● **Your assignment**
In the entries below, find the line with "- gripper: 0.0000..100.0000" and the line with "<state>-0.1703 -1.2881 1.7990". Return those two lines and all lines between them, exactly.

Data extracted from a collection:

________________________

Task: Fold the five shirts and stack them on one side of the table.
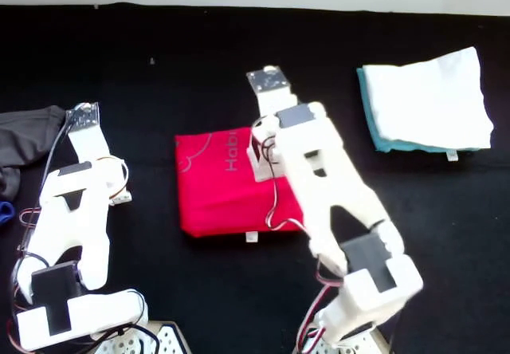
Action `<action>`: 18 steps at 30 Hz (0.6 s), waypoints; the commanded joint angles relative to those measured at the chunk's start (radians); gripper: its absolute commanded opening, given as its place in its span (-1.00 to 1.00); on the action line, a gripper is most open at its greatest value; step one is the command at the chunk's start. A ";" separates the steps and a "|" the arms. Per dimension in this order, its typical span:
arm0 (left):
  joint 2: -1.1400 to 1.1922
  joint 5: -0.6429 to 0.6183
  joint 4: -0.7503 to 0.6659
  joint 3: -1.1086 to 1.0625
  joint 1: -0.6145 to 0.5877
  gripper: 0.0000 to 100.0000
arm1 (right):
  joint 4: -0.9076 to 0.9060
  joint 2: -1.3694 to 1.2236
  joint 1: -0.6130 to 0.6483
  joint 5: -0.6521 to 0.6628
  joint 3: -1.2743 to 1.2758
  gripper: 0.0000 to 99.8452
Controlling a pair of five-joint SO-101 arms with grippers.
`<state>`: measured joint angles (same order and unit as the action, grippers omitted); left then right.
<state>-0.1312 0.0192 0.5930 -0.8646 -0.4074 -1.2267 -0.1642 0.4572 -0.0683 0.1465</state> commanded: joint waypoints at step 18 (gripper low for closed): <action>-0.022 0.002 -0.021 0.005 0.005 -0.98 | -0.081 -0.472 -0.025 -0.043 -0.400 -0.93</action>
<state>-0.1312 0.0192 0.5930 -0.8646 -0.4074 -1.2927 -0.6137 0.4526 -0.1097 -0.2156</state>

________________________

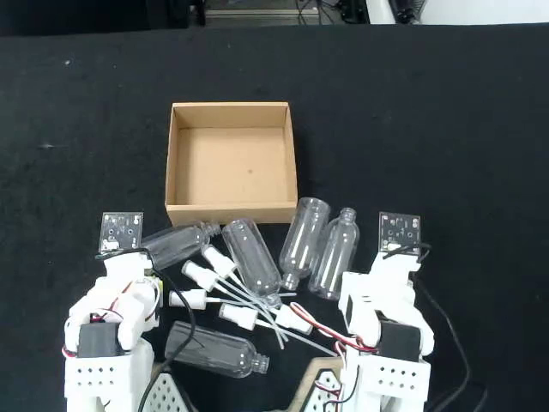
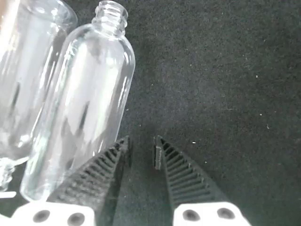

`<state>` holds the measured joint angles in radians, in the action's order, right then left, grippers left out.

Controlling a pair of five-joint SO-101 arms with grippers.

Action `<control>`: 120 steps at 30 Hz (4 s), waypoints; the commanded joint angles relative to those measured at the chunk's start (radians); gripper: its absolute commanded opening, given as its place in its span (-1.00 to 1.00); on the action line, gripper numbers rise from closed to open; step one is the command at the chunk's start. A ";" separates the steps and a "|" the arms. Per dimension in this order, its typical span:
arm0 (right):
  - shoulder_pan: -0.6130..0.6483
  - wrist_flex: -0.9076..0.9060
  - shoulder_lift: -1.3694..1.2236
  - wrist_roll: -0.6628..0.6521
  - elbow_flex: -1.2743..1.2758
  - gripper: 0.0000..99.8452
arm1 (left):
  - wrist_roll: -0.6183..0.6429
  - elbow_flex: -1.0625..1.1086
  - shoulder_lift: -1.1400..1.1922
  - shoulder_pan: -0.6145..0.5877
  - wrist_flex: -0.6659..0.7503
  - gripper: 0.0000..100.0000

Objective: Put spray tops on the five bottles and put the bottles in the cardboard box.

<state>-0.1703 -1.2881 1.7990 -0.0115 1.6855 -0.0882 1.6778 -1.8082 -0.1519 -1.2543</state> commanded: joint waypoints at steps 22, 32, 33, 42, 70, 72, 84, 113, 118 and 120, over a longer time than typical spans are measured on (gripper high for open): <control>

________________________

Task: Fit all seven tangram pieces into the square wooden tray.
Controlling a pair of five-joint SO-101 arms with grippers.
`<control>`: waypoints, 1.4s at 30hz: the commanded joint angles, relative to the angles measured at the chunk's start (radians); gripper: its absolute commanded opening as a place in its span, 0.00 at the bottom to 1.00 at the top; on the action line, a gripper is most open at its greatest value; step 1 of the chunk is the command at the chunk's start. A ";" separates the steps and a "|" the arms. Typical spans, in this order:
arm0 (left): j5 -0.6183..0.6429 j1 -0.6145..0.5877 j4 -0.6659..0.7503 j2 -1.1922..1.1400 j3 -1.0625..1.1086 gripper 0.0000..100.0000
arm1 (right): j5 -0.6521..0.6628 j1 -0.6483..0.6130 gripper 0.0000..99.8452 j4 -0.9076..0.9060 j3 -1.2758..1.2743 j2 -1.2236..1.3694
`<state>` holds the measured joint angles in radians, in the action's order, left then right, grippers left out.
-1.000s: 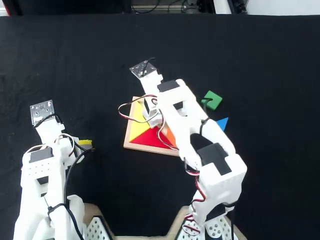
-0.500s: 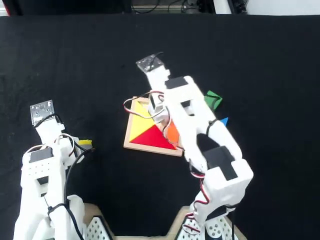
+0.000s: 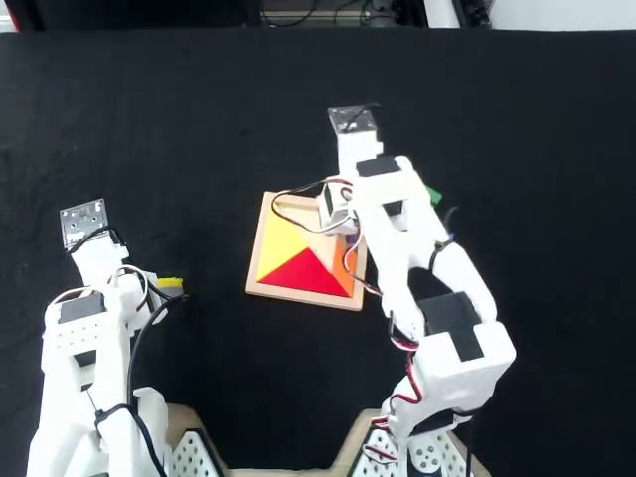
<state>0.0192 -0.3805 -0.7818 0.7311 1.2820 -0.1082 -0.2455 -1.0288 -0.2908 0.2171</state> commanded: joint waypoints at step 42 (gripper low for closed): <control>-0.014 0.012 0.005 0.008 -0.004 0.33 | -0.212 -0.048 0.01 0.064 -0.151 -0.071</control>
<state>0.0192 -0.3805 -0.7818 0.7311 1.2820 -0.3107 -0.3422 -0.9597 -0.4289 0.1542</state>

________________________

● **Reply to the task**
  - gripper: 0.0000..100.0000

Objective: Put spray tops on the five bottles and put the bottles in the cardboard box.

<state>-0.1703 -1.2881 1.7990 -0.0115 1.6855 -0.0882 1.6778 -1.8082 -0.1519 -1.2543</state> commanded: joint waypoints at steps 22, 32, 33, 42, 70, 72, 84, 113, 118 and 120, over a longer time than typical spans are measured on (gripper high for open): <control>

No additional output is needed.